__TASK TO COMPLETE__. To complete the exercise, write out all the data exactly.

__DATASET EXCERPT__.
[Start of section]
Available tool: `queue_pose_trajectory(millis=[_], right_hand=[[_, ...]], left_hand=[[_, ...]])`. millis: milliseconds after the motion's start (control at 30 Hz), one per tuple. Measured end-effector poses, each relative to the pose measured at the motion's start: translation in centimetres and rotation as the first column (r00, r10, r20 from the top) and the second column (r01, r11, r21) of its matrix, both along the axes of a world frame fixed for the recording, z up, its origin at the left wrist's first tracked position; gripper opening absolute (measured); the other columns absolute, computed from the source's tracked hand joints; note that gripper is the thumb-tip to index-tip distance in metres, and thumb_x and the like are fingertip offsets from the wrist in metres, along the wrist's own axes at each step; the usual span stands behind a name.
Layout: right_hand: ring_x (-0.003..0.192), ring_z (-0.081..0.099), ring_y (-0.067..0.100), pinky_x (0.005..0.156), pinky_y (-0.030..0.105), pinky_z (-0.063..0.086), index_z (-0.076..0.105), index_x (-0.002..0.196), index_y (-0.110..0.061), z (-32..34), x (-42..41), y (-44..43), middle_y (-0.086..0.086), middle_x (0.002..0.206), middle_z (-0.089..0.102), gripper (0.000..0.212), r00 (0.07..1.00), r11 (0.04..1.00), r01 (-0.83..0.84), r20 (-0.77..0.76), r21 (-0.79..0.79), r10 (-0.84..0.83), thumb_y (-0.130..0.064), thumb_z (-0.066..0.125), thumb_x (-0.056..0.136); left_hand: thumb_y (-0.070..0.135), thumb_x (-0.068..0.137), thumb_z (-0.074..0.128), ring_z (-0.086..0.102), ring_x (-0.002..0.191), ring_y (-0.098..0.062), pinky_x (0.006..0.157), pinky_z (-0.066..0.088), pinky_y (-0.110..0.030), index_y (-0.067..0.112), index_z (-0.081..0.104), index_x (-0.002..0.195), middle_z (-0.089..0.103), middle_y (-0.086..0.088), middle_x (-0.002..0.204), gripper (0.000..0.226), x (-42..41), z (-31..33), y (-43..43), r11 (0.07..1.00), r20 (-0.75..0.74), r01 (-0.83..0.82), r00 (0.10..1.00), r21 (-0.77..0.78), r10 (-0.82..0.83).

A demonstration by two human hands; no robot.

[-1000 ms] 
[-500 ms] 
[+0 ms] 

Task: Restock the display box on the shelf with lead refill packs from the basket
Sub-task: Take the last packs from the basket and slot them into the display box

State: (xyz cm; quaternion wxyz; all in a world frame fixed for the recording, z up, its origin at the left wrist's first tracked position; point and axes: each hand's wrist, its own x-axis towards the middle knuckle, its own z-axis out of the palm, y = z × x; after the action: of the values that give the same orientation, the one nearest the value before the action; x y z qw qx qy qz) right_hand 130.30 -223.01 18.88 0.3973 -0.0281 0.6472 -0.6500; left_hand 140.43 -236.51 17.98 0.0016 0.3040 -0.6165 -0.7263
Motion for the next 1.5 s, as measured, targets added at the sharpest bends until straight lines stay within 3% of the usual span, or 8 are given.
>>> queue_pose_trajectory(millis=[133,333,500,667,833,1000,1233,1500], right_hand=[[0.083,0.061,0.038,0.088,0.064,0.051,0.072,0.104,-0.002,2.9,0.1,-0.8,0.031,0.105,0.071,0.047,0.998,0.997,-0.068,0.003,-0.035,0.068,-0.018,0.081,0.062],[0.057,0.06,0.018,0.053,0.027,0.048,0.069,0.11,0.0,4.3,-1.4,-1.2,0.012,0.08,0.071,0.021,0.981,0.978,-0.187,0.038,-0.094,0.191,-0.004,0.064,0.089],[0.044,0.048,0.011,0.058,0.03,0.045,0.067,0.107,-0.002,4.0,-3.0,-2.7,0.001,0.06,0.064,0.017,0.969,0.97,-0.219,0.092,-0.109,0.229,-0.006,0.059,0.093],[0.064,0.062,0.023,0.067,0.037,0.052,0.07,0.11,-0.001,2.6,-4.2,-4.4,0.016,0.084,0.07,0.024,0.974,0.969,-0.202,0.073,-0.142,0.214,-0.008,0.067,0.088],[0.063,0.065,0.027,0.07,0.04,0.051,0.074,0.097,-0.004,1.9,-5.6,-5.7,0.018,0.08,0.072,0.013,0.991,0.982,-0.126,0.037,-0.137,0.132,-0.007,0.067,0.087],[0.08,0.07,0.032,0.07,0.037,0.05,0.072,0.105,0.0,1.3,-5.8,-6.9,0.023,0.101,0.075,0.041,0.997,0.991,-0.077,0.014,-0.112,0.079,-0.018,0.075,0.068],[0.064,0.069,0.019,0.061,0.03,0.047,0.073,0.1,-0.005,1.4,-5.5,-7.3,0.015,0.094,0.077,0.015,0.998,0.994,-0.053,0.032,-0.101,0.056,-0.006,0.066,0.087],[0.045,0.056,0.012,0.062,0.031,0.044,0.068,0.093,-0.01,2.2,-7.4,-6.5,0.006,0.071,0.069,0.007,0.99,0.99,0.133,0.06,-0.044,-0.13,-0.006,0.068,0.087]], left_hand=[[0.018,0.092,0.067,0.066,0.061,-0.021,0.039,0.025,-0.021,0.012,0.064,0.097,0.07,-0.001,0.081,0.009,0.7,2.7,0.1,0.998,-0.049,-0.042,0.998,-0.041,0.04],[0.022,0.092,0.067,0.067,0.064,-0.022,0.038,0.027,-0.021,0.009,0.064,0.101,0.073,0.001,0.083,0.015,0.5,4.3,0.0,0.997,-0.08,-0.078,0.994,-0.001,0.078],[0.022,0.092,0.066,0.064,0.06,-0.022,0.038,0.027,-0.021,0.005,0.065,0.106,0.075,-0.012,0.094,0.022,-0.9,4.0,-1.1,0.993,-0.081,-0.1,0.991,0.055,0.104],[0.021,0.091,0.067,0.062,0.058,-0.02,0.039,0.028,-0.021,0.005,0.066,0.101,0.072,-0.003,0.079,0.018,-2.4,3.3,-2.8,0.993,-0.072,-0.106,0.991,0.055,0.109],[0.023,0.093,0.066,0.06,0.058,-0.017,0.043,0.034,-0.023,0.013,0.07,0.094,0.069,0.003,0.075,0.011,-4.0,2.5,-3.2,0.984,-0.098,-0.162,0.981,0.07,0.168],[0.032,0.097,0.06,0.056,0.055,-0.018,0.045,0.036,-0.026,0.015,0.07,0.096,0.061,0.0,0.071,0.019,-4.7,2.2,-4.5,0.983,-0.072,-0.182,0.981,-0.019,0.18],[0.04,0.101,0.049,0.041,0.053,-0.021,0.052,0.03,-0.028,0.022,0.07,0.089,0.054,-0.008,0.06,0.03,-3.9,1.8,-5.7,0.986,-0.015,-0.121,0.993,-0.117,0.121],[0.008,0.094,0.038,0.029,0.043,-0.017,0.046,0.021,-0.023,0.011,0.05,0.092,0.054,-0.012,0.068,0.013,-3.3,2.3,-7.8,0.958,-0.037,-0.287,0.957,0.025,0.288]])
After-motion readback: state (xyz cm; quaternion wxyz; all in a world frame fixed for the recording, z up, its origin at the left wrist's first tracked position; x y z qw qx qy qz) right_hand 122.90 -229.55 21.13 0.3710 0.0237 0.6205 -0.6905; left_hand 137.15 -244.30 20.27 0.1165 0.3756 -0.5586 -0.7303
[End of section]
__PROBLEM SOLUTION__.
Available tool: `queue_pose_trajectory(millis=[_], right_hand=[[_, ...]], left_hand=[[_, ...]])`. millis: milliseconds after the motion's start (control at 30 Hz), one per tuple. Measured end-effector poses, each relative to the pose measured at the motion's start: translation in centimetres and rotation as the first column (r00, r10, r20 from the top) and the second column (r01, r11, r21) of its matrix, both along the axes of a world frame fixed for the recording, z up, its origin at the left wrist's first tracked position; gripper opening absolute (measured); the other columns absolute, computed from the source's tracked hand joints; note that gripper is the thumb-tip to index-tip distance in metres, and thumb_x and the like are fingertip offsets from the wrist in metres, along the wrist's own axes at each step; the usual span stands behind a name.
Layout: right_hand: ring_x (-0.003..0.192), ring_z (-0.081..0.099), ring_y (-0.067..0.100), pinky_x (0.005..0.156), pinky_y (-0.030..0.105), pinky_z (-0.063..0.086), index_z (-0.076..0.105), index_x (-0.002..0.196), index_y (-0.110..0.061), z (-32..34), x (-42..41), y (-44..43), middle_y (-0.086..0.086), middle_x (0.002..0.206), middle_z (-0.089..0.102), gripper (0.000..0.212), r00 (0.07..1.00), r11 (0.04..1.00), r01 (-0.83..0.84), r20 (-0.77..0.76), r21 (-0.79..0.79), r10 (-0.84..0.83), thumb_y (-0.130..0.064), thumb_z (-0.066..0.125), thumb_x (-0.056..0.136); left_hand: thumb_y (-0.070..0.135), thumb_x (-0.068..0.137), thumb_z (-0.074..0.128), ring_z (-0.086..0.102), ring_x (-0.002..0.191), ring_y (-0.098..0.062), pinky_x (0.006..0.157), pinky_z (-0.066..0.088), pinky_y (-0.110..0.030), index_y (-0.067..0.112), index_z (-0.081..0.104), index_x (-0.002..0.195), middle_z (-0.089..0.103), middle_y (-0.086..0.088), middle_x (-0.002..0.204), gripper (0.000..0.226), x (-42..41), z (-31..33), y (-43..43), r11 (0.07..1.00), r20 (-0.75..0.74), r01 (-0.83..0.82), r00 (0.10..1.00), r21 (-0.77..0.78), r10 (-0.82..0.83).

A demonstration by two human hands; no robot.

[-1000 ms] 
[-500 ms] 
[+0 ms] 

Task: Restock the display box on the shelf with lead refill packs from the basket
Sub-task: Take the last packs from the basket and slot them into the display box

State: (xyz cm; quaternion wxyz; all in a world frame fixed for the recording, z up, its origin at the left wrist's first tracked position; point and axes: each hand's wrist, its own x-axis towards the middle knuckle, its own z-axis out of the palm, y = z × x; after the action: of the values that give the same orientation, the one nearest the value before the action; x y z qw qx qy qz) right_hand 130.30 -223.01 18.88 0.3973 -0.0281 0.6472 -0.6500; left_hand 140.43 -236.51 17.98 0.0016 0.3040 -0.6165 -0.7263
Motion for the next 1.5 s, as measured, targets added at the sharpest bends until straight lines stay within 3% of the usual span, or 8 are given.
>>> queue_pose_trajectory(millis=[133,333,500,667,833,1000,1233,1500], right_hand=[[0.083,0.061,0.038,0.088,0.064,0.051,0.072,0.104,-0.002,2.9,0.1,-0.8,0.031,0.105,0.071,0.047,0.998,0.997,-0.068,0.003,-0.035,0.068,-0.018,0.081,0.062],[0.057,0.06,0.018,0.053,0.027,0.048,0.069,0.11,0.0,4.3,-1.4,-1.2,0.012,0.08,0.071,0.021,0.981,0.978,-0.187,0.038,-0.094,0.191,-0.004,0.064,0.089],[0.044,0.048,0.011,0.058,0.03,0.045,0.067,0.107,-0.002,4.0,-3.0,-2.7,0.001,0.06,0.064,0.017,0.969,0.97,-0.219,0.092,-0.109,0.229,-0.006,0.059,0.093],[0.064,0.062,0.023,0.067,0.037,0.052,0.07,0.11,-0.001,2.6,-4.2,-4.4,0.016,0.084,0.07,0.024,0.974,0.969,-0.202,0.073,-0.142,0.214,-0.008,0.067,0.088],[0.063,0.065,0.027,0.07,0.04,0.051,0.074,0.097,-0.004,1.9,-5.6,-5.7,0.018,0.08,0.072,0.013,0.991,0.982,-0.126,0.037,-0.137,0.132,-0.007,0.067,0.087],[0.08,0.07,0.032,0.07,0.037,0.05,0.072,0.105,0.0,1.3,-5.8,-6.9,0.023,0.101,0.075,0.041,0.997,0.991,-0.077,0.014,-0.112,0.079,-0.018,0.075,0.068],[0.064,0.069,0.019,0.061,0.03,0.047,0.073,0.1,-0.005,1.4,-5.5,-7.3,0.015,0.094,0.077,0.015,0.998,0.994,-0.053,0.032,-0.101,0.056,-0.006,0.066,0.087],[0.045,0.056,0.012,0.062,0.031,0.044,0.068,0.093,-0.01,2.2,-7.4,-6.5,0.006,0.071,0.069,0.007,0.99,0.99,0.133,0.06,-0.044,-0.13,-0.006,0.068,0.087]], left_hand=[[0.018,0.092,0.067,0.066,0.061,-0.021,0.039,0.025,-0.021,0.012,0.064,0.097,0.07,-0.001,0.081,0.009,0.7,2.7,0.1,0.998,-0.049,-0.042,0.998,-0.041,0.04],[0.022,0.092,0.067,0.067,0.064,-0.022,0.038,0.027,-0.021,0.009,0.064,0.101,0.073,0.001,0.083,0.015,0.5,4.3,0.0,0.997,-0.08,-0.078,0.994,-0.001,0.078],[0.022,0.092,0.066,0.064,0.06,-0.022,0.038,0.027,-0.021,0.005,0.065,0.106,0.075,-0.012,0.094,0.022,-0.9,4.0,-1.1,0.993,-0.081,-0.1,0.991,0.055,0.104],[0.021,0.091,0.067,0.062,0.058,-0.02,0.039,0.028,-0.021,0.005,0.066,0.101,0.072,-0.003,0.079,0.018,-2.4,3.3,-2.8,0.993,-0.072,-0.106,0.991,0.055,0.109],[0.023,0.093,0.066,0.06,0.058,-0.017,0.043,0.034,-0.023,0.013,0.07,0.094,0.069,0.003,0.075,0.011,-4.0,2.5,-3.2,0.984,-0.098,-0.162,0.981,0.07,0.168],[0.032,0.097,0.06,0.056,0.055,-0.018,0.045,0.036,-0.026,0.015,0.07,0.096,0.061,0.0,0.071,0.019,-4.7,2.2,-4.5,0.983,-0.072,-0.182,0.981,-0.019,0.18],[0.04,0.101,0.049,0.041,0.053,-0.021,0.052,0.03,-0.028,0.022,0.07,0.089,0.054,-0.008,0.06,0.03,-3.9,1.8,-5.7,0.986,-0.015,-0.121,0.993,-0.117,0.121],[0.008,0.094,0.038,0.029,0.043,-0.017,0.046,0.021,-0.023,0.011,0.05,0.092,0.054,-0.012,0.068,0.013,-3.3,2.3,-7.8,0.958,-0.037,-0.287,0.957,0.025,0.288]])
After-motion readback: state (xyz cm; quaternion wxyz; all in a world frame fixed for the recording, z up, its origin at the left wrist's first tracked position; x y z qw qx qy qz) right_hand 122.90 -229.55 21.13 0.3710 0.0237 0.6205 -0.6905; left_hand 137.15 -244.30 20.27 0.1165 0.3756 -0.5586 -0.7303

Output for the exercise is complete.